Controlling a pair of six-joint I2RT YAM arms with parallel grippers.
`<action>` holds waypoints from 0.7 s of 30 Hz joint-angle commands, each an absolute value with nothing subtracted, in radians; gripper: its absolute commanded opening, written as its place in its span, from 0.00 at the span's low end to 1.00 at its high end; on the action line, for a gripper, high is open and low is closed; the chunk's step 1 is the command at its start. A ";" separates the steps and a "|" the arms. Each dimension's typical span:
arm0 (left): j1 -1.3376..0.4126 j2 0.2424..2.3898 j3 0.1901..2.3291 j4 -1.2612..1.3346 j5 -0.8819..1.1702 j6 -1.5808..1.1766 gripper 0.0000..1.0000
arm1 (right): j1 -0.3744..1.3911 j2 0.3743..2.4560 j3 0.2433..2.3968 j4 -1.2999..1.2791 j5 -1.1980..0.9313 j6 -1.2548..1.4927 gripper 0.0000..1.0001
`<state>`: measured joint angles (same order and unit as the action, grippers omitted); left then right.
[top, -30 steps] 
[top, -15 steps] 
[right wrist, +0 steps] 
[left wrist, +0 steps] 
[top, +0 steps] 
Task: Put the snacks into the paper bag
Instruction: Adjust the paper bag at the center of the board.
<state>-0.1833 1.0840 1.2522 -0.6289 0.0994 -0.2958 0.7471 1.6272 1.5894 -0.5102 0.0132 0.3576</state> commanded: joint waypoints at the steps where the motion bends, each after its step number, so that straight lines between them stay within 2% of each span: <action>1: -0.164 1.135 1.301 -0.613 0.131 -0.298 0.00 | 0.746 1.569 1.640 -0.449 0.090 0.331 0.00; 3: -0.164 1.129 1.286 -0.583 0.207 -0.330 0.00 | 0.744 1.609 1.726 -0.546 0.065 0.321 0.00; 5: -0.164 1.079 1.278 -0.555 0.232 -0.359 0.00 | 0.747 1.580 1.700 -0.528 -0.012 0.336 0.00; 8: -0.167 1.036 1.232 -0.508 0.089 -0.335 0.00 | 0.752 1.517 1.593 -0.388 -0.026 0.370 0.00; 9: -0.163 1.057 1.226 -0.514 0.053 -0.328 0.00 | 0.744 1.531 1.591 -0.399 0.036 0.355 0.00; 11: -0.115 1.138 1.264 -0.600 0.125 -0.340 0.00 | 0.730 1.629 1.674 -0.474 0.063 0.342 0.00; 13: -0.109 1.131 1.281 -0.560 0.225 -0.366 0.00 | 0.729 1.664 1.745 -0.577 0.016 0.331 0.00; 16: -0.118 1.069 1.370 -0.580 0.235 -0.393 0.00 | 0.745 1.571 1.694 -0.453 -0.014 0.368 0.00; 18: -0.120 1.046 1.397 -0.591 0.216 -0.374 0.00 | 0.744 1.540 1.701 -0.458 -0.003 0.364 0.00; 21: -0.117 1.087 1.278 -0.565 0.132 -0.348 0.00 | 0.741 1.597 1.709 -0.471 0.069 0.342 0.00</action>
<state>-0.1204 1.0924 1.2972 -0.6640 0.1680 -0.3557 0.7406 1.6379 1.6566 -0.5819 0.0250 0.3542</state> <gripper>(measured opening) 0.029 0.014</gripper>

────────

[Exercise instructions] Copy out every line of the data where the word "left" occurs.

[Solution to this problem]
arm0 (left): j1 -1.3376..0.4126 j2 0.2424..2.3898 j3 0.1901..2.3291 j4 -1.2612..1.3346 j5 -0.8819..1.1702 j6 -1.5808..1.1766 gripper 0.0000..1.0000
`<state>`: measured joint angles (same order and unit as the action, grippers omitted); left then right.
[left wrist, +0 steps] 

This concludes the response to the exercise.